Get on your dancing shoes you dirty little swine because Arctic Monkeys are on tour in support of their 3rd album ‘Humbug’ or as Alex said at the Highline Ballroom on Monday ‘umbug’, that’s with a ‘Heych.’ I’m not posting/embedding/linking to the first video “Crying Lightening” since websheriff said boo! and killed my blog until I deleted it. Um, people it was on the interweb with embed code…..c’est la vie, the timing was fabulous being show day. The Domino folks found this proof web sheriff was working & somewhat hilarious since it was the video and not the links to the leaked tracks.
The video made me think of the scene in the movie ‘Good Will Hunting’, when Will analyzes the painting of his psychologist, who proceeds to get ‘Southie’ and go for a stronghold on Will’s jugular.
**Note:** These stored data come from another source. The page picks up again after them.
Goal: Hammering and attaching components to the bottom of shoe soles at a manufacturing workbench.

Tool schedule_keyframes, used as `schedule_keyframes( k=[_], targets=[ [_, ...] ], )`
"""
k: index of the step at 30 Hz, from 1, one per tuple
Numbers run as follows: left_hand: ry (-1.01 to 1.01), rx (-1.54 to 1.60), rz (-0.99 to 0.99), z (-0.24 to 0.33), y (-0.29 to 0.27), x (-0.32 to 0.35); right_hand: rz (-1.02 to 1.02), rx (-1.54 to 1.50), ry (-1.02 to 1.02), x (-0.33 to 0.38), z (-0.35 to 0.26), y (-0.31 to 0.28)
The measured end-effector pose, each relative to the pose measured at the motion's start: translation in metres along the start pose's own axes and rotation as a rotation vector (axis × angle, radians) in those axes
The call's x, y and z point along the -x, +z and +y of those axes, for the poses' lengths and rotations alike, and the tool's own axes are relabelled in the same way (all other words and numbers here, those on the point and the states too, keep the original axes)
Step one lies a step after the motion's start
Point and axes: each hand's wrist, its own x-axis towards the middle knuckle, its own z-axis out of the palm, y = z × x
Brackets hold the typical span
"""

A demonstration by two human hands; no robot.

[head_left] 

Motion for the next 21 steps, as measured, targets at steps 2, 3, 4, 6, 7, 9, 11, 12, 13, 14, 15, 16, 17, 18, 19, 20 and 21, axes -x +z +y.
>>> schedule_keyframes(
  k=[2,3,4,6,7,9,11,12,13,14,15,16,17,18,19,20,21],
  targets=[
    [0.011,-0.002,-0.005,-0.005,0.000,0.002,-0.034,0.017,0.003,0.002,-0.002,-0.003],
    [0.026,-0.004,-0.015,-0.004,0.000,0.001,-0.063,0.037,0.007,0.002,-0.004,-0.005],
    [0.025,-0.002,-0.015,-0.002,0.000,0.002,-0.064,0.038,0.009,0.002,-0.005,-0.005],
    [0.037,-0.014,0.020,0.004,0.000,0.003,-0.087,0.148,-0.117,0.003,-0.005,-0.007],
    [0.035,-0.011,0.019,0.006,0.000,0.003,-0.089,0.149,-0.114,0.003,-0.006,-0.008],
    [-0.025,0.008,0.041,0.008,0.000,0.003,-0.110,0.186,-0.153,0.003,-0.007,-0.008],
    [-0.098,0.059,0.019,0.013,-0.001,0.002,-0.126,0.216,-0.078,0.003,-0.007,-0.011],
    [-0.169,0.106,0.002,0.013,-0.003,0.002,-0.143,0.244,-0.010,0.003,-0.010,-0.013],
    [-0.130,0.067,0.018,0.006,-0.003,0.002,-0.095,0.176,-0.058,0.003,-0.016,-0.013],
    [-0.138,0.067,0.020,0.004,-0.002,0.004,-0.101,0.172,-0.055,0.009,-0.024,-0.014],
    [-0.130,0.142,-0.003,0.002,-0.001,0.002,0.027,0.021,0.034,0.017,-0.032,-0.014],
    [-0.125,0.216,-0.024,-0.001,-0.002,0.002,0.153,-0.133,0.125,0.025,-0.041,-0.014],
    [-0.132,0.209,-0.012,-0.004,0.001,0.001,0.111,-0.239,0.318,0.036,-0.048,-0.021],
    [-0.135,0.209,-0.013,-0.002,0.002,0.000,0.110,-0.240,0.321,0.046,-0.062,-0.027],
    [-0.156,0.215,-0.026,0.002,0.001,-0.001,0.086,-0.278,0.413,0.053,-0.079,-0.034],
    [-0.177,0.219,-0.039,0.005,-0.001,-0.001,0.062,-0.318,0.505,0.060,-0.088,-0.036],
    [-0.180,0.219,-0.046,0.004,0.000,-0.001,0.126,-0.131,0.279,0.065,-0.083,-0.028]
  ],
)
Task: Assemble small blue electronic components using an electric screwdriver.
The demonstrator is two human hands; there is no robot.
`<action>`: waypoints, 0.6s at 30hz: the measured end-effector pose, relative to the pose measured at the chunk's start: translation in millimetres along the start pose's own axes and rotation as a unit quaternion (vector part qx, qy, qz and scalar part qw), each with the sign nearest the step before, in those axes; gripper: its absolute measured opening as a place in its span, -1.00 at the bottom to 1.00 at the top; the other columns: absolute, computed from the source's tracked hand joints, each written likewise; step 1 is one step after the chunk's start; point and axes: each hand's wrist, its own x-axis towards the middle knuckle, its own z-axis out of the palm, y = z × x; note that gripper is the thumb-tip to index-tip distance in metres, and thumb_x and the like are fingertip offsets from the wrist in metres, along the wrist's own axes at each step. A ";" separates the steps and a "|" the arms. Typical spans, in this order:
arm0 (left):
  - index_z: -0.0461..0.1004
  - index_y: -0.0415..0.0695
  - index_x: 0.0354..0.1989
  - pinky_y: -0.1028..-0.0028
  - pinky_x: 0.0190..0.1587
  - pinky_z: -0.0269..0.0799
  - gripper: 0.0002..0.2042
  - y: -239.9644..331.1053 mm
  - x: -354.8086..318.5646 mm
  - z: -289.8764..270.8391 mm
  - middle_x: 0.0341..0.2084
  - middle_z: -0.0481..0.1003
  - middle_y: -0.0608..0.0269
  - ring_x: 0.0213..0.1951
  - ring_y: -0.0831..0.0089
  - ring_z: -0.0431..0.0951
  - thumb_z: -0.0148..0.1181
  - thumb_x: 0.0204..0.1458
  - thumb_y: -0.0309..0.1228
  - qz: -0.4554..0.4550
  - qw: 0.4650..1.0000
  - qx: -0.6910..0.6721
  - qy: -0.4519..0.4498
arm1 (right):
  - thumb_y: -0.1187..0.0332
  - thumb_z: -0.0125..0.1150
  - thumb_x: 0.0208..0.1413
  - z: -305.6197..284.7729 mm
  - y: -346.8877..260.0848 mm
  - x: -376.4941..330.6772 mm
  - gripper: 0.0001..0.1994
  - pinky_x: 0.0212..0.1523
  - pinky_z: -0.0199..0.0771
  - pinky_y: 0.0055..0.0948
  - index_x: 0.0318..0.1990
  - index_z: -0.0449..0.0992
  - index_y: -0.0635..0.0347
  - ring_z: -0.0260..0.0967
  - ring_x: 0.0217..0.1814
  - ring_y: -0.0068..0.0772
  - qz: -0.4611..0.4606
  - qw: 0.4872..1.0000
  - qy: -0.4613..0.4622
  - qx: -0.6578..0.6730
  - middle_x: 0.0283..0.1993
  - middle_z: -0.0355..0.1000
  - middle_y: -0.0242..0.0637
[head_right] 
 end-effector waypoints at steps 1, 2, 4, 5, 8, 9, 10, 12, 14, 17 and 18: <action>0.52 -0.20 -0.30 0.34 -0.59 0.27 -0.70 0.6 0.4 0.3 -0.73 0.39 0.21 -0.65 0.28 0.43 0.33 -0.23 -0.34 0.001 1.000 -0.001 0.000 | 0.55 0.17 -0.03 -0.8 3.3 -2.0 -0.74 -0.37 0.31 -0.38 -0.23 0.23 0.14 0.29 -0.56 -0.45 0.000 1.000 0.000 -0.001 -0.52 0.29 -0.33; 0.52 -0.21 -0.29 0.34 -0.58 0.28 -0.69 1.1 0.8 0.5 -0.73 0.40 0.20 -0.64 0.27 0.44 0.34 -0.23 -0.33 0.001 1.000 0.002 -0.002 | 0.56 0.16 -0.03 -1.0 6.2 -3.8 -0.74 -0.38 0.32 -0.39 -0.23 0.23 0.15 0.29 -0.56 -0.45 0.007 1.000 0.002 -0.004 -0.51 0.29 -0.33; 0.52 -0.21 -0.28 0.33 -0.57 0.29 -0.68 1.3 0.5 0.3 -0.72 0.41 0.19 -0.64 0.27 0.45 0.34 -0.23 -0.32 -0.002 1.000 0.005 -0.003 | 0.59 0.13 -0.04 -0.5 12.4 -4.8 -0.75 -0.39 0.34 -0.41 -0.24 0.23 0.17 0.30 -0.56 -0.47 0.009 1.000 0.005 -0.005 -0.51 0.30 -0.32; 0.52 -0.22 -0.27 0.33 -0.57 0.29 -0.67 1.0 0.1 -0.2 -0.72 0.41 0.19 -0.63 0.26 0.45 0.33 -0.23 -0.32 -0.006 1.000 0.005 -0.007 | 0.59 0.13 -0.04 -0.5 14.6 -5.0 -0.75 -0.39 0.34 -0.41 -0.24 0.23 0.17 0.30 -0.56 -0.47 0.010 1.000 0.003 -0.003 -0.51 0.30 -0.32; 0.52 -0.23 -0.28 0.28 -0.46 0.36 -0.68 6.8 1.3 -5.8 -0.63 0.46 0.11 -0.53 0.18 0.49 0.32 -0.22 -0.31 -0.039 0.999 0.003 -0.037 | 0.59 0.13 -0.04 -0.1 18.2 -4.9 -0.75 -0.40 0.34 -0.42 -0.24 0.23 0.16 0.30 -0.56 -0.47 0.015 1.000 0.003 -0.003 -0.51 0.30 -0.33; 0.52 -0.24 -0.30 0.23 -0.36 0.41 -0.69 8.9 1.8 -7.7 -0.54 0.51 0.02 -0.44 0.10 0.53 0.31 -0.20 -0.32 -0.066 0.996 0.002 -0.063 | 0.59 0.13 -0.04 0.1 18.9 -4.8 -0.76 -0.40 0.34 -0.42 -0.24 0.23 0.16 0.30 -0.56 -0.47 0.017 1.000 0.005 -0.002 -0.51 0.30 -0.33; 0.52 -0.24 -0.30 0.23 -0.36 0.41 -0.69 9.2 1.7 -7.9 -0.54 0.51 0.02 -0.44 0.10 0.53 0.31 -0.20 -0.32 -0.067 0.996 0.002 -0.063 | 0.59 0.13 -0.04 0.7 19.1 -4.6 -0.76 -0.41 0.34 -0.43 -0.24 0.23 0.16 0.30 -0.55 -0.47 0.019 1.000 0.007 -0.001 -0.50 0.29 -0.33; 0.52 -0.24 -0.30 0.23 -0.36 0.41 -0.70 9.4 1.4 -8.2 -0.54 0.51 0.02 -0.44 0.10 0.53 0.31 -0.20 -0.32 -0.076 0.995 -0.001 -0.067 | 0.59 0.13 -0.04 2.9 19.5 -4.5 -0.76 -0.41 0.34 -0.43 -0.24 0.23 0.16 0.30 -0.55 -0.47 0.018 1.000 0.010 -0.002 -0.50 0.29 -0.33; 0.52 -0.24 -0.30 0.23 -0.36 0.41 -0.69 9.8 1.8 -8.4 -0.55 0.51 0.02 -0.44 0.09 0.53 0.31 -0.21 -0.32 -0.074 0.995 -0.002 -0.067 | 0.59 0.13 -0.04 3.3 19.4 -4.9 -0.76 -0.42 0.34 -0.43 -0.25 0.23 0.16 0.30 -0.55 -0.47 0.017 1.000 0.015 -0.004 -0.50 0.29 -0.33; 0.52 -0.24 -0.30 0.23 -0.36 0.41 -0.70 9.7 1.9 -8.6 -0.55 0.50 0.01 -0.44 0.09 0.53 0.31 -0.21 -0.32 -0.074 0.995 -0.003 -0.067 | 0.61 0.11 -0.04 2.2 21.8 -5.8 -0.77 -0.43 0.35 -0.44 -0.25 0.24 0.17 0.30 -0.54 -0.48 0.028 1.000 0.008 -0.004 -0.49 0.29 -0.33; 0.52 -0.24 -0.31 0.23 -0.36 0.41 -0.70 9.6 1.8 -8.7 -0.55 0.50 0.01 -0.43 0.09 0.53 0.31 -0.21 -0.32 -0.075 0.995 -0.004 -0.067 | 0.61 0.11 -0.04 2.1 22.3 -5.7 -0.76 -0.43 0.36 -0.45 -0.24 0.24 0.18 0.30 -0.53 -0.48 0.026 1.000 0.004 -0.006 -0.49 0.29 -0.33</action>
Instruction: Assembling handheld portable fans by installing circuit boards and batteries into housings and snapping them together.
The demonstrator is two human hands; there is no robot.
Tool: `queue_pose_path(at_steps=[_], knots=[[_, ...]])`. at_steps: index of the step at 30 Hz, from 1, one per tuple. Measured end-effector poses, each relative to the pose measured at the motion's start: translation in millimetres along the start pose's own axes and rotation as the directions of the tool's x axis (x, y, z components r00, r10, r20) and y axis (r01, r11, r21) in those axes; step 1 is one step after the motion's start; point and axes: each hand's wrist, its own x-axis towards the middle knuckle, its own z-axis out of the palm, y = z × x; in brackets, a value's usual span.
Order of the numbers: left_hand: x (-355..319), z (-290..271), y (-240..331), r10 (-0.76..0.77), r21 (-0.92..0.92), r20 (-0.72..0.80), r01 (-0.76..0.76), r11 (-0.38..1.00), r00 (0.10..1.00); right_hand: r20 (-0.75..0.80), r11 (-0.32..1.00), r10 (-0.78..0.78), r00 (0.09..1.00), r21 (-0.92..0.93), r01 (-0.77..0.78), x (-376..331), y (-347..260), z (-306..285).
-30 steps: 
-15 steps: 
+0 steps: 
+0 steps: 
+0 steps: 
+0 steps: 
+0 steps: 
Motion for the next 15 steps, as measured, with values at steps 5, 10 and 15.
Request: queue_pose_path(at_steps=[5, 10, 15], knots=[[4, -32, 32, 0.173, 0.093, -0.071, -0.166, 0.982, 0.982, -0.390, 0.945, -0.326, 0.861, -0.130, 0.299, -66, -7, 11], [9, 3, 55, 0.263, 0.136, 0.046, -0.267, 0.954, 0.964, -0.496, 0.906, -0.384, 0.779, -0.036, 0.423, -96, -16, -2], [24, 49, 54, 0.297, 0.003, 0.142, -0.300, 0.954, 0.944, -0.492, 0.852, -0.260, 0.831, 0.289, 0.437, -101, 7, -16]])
As soon as I took a listen my Arctic Monkey love was instant and over the top as their first album ‘Whatever People Say I Am…I’m Not.’ The driving rhymes and clever lyrics reminded me of many nights spent in the pubs of Australia. It’s one of those albums that is a pure shot of adrenalin and I used to blast in my chili red MINI convertible with the top down taking all my favorite shortcuts to work in LA. I miss that ride *love my powder white MINI hardtop!
‘Mardy Bum’ in particular always makes me think of a certain Liverpudlian friend and just makes me smile about the awkwardness of relationships. It did shock me they didn’t play that particular tune. They’ve come a long way playing the entire album/set in 45 minutes, and we are lucky for that!
I’d be remiss if I failed to mention the sideshow of P. Diddy, who the fellas visited in his Miami home.
Well Diddy and posse were freaking out, putting on a sideshow, our crew pondered:
1) how does one apply to be a member of the Diddy concert posse?
2) does Diddy ask people the week before a show who wants to go and makes sure to prep them?
3) did Diddy really think it was okay to emulate Alex Turner by taking off his t-shirt to also reveal a wife beater?
My love of Arctic Monkeys has never extended to finding myself wanting to snog any of them, especially after meeting the pasty Englishman of slender build a few years ago. However…..I have to admit there was a cougar moment as a result of Alex stripping down to his navy tank, his awkwardness of not having ‘sleeves’ and his lovely long mop of hair. Thus stated ‘I’m having a cougar moment’ to my party, the chords of ‘Florescent Adolescent‘ quickly followed aka their recount of a cougar’s racy past gone by. Insert snort laughter by myself and their product manager. Yeah, I’m not afraid to point out my inane behaviour!
The new material was still driving yet darker and moodier= Arctic Monkeys prove the 3rd time’s a charm. They’ve never let me down live or recorded. Now it’s time to turn off shark week and relive a bit of Arctic Monkey magic because this house is a circus, berserk as f*ck but can’t think why…okay I know why, I hope I don’t go mental waiting to collect my pre-order of ‘Humbug.’ Now websheriff be gone!